■ Material provided
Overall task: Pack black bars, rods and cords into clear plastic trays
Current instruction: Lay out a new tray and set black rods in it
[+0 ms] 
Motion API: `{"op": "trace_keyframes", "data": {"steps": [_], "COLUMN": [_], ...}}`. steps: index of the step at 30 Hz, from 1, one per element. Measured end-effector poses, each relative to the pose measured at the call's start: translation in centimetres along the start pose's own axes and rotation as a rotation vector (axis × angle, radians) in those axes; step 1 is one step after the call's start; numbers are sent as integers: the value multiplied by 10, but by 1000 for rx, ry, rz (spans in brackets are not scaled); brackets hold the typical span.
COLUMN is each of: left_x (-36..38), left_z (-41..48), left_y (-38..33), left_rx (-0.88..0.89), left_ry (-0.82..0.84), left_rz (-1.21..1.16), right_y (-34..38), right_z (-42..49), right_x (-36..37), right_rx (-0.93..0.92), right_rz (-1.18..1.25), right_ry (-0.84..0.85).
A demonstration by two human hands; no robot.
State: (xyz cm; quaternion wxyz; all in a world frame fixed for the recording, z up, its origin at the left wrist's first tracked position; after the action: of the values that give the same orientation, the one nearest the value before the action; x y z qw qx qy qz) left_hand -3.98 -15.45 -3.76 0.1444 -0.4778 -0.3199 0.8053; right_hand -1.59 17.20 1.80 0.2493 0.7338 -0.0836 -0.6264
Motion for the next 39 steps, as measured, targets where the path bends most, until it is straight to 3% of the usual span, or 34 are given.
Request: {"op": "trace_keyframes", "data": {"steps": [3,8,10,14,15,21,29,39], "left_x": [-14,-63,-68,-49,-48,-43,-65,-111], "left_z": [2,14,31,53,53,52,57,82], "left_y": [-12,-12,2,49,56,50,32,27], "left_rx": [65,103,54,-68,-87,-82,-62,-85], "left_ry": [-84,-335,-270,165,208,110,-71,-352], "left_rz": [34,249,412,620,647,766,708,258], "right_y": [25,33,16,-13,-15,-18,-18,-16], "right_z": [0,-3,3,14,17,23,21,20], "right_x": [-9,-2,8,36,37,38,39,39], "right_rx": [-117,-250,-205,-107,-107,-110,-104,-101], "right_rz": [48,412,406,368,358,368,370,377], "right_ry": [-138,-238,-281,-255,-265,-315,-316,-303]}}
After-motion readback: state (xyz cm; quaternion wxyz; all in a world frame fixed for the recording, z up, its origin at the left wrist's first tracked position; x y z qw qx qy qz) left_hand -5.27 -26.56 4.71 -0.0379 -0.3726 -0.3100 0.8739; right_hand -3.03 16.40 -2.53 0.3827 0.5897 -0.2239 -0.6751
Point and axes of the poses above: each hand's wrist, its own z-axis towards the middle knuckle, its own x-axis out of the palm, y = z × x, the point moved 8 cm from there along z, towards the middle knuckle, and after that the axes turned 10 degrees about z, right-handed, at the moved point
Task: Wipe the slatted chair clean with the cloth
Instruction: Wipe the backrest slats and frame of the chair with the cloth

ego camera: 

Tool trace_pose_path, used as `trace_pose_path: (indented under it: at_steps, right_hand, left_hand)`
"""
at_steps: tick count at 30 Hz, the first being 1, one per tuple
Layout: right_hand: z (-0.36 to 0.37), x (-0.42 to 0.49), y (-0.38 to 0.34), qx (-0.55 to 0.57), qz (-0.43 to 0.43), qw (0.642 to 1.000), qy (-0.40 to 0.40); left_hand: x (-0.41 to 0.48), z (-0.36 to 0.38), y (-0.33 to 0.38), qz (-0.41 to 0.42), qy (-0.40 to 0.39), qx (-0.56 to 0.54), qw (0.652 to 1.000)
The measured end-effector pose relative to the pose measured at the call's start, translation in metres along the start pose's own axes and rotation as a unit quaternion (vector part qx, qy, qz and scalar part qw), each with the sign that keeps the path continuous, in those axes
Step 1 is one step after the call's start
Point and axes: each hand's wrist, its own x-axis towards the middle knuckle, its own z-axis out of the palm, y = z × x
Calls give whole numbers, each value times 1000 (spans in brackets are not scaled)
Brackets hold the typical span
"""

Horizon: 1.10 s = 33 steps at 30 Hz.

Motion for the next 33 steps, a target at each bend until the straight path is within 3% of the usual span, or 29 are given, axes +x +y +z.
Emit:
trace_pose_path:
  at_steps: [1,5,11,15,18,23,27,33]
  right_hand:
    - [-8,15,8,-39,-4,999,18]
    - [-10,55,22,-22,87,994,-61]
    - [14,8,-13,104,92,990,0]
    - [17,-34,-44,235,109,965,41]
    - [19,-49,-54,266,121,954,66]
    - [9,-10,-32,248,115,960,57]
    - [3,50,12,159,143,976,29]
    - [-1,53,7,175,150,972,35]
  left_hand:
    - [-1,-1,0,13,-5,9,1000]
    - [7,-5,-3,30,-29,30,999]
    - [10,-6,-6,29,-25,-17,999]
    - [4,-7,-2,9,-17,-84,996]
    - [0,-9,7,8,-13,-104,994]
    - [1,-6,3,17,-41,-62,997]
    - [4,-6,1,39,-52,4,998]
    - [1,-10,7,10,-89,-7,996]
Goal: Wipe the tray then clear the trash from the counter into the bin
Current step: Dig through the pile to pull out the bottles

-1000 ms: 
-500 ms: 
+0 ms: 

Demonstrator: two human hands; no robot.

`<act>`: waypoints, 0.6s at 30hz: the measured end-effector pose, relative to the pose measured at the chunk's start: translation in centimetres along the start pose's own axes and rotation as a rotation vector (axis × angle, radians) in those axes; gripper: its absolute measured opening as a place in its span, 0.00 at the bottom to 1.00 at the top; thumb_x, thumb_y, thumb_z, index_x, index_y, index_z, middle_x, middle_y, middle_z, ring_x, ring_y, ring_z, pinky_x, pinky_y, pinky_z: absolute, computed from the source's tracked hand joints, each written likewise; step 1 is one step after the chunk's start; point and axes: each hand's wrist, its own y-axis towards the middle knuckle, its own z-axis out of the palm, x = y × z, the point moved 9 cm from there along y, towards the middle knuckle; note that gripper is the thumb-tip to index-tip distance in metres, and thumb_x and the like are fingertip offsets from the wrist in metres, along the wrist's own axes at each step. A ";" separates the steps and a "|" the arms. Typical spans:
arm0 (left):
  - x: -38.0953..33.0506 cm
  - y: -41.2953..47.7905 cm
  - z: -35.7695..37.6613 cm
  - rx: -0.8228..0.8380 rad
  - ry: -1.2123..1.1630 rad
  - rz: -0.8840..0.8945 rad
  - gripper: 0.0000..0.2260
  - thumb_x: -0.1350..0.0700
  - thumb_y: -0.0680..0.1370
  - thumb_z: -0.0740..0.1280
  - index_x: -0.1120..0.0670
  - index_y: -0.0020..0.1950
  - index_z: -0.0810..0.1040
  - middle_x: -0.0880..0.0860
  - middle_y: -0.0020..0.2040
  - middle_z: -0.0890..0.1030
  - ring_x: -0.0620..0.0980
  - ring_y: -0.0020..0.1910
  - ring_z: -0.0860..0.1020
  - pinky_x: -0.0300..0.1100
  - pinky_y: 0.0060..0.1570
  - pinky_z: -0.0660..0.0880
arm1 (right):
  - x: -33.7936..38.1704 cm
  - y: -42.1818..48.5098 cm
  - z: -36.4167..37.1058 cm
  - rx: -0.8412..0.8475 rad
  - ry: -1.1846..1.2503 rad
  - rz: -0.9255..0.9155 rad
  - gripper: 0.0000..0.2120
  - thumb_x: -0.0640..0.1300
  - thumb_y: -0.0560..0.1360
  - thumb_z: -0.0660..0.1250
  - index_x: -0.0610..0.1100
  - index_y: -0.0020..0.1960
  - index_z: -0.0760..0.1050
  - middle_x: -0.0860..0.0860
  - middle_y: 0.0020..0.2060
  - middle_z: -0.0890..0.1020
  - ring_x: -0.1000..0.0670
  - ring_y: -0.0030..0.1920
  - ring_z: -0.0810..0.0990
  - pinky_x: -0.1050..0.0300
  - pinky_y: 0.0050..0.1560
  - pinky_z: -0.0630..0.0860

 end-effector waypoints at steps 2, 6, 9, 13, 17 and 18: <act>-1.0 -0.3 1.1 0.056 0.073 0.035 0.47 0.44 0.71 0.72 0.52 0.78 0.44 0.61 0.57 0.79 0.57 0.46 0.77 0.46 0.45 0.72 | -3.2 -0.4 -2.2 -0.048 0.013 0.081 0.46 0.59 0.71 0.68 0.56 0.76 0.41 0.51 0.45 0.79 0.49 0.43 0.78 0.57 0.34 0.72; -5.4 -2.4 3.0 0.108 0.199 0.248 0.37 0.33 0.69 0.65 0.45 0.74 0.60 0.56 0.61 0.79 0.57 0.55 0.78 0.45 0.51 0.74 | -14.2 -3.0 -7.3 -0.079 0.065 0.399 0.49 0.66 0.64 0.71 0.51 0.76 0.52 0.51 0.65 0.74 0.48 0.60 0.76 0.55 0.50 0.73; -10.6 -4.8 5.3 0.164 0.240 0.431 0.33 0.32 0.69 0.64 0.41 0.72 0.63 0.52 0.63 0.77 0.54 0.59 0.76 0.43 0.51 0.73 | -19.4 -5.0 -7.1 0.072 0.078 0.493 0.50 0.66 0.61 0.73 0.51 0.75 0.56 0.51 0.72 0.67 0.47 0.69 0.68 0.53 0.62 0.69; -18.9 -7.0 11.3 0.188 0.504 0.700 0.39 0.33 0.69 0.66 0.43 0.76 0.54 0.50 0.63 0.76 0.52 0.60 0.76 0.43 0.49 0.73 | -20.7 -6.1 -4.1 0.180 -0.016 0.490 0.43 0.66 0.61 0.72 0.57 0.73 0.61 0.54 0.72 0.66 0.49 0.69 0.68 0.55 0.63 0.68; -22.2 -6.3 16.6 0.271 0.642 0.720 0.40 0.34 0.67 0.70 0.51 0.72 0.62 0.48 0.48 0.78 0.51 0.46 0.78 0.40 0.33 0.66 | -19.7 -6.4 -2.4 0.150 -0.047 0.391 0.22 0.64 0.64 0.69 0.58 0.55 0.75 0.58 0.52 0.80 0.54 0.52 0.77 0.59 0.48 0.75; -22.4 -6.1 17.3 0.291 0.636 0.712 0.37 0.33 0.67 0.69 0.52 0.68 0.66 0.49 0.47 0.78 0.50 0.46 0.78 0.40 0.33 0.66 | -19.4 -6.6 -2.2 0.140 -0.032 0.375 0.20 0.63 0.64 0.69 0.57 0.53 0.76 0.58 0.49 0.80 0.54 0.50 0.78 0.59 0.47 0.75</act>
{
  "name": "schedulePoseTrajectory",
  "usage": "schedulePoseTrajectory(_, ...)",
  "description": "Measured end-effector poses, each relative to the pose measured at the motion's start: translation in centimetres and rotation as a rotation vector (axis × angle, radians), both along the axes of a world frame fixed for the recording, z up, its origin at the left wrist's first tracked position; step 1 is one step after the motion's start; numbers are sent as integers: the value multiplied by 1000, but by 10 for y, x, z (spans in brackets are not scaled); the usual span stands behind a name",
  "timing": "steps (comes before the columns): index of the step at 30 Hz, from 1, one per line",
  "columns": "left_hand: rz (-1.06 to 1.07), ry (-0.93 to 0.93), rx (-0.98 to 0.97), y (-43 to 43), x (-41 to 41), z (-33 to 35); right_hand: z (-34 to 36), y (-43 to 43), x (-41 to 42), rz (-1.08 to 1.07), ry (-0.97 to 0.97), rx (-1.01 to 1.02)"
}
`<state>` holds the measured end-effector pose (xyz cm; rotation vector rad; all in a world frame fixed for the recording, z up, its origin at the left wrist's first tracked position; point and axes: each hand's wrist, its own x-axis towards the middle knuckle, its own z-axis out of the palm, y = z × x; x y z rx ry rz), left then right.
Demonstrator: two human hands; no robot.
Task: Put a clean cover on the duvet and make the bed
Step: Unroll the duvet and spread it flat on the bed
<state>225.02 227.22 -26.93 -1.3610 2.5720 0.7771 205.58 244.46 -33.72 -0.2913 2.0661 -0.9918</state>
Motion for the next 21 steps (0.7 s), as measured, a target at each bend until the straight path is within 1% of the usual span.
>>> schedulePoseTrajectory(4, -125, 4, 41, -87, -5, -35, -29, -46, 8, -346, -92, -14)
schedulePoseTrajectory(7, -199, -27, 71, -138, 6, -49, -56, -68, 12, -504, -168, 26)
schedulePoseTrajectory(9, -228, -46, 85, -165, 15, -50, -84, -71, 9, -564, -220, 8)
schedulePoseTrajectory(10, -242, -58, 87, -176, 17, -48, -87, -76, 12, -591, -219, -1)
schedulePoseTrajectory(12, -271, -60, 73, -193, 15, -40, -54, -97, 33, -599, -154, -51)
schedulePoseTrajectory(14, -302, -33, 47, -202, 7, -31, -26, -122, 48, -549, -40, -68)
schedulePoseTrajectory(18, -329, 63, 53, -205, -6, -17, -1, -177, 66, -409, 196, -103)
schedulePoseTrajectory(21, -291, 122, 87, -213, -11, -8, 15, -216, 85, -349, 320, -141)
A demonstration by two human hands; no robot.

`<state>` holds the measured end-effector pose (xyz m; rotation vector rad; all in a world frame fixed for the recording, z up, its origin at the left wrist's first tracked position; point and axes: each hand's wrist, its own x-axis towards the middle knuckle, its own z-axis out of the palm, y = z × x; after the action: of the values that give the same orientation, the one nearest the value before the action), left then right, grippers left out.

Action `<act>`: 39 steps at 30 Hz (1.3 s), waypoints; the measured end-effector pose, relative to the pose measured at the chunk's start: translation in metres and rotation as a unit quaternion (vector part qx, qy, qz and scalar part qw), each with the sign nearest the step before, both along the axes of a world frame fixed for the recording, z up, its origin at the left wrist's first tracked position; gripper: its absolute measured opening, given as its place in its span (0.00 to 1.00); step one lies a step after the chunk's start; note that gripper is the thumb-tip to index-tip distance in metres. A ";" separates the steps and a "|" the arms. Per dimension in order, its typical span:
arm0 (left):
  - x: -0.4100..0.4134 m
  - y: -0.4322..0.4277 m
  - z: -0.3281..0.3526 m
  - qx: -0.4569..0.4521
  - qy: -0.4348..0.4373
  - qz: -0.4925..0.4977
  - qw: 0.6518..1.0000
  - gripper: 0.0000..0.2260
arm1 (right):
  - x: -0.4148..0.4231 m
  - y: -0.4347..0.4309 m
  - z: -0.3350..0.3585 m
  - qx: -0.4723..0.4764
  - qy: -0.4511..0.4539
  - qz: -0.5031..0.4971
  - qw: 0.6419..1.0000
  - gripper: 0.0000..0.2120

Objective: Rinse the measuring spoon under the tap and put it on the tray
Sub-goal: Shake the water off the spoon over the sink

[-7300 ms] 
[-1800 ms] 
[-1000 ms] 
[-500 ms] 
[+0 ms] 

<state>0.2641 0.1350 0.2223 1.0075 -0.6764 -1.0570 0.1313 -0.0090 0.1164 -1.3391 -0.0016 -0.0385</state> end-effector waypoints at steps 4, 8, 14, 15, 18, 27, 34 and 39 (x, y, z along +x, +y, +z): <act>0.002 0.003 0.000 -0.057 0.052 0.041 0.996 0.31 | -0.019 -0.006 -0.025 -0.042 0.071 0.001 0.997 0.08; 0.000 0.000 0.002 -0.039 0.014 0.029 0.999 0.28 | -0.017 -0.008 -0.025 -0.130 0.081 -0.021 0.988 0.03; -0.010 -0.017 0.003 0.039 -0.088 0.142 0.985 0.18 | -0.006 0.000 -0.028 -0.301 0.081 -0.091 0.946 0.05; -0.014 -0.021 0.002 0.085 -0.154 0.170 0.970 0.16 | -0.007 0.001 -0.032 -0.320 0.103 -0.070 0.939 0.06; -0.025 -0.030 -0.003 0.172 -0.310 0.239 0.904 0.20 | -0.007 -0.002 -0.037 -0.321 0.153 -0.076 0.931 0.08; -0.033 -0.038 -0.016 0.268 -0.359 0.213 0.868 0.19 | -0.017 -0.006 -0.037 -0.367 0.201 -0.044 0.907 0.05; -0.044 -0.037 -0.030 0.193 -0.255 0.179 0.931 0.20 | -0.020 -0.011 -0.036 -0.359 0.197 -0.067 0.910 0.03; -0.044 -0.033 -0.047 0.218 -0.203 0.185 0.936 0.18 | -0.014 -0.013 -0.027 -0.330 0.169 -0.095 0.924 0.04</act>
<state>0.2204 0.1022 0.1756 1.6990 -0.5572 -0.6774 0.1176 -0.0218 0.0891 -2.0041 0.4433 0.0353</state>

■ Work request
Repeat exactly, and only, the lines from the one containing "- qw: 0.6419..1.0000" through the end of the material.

■ Response
  - qw: 0.6419..1.0000
  - gripper: 0.0000..0.2120

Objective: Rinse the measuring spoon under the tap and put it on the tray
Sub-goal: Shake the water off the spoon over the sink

[-7300 ms] 
[-1800 ms] 
[-1000 ms] 
[-500 ms] 
[+0 ms] 

<state>0.2641 0.1350 0.2223 1.0075 -0.6764 -1.0570 0.1313 -0.0090 0.1164 -1.3391 -0.0016 -0.0385</state> end-effector waypoints at steps 4, 8, 14, 15, 18, 27, 34 and 39 (x, y, z along +x, +y, +z): <act>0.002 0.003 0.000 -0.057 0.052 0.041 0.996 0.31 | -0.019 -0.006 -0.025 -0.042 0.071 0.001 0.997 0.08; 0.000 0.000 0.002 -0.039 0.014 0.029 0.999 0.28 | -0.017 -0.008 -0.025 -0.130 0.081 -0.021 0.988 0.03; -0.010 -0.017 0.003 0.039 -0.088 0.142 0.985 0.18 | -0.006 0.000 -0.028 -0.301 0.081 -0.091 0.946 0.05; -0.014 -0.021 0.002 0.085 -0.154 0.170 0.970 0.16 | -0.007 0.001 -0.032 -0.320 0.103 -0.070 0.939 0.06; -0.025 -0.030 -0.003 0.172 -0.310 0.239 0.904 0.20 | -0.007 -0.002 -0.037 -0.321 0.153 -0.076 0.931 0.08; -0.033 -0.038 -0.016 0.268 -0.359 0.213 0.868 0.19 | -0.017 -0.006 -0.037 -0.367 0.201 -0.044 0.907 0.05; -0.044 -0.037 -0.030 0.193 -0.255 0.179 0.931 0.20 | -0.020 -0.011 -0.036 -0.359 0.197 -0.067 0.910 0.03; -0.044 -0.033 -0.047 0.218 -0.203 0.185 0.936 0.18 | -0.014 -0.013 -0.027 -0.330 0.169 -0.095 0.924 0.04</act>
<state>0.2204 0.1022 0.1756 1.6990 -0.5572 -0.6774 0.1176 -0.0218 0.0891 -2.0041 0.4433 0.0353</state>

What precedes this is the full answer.